→ **WORK TASK**: From the first line to the last, repeat the data below exactly.

━━ DATASET CONTENT ━━

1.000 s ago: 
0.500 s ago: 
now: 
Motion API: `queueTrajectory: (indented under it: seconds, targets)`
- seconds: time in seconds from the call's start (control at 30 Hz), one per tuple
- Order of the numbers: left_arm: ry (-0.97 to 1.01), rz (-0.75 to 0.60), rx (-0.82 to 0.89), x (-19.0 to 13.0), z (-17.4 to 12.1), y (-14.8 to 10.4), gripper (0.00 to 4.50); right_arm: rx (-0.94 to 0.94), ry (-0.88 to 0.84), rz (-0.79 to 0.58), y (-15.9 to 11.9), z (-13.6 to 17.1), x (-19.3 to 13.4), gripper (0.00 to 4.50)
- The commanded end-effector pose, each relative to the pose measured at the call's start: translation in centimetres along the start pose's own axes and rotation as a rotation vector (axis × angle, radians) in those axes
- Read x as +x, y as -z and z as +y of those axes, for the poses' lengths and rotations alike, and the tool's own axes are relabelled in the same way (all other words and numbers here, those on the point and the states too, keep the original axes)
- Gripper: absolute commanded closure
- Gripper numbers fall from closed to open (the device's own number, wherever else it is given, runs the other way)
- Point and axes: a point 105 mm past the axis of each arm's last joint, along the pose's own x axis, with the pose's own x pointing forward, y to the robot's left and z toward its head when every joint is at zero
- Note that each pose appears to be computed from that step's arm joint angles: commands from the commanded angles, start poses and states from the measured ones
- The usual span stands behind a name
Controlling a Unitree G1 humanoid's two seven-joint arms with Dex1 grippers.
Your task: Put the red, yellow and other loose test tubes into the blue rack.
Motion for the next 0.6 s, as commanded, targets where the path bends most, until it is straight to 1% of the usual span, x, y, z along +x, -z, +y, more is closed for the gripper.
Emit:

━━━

→ **TASK OUTPUT**:
1.000 s ago: 
0.500 s ago: 
now: 
Motion API: `queueTrajectory: (indented under it: seconds, targets)`
- seconds: time in seconds from the call's start (control at 30 Hz), one per tuple
- Order of the numbers: left_arm: ry (-0.97 to 1.01), rz (-0.75 to 0.60), rx (-0.82 to 0.89), x (-19.0 to 13.0), z (-17.4 to 12.1), y (-14.8 to 10.4), gripper (0.00 to 4.50); right_arm: rx (-0.94 to 0.94), ry (-0.88 to 0.84), rz (-0.79 to 0.58), y (-15.9 to 11.9), z (-13.6 to 17.1), x (-19.3 to 13.4), gripper (0.00 to 4.50)
- The commanded end-effector pose, each relative to the pose measured at the call's start: translation in centimetres along the start pose's own axes and rotation as a rotation vector (axis × angle, radians) in those axes
- Read x as +x, y as -z and z as +y of those axes, for the poses' lengths and rotations alike, and the tool's own axes are relabelled in the same way (all other words and numbers here, those on the point and the states too, keep the original axes)
- Gripper: absolute commanded closure
- Gripper numbers fall from closed to open (the device's own number, wherever else it is given, runs the other way)
- Point and axes: a point 105 mm past the axis of each arm's last joint, along the pose's own x axis, with the pose's own x pointing forward, y to the robot's left and z toward its head when every joint is at zero
- Note that each pose appears to be computed from that step's arm joint angles: commands from the commanded angles, start poses and states from the measured ones
- The usual span stands behind a name
Controlling a Unitree G1 humanoid's two seven-joint arms with Dex1 grippers.
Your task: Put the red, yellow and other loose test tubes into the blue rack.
Motion for the next 0.6 s, as commanded, targets where the path bends most, until it is straight to 1% of the usual span, x, y, z along +x, -z, +y, more is closed for the gripper.
Emit:

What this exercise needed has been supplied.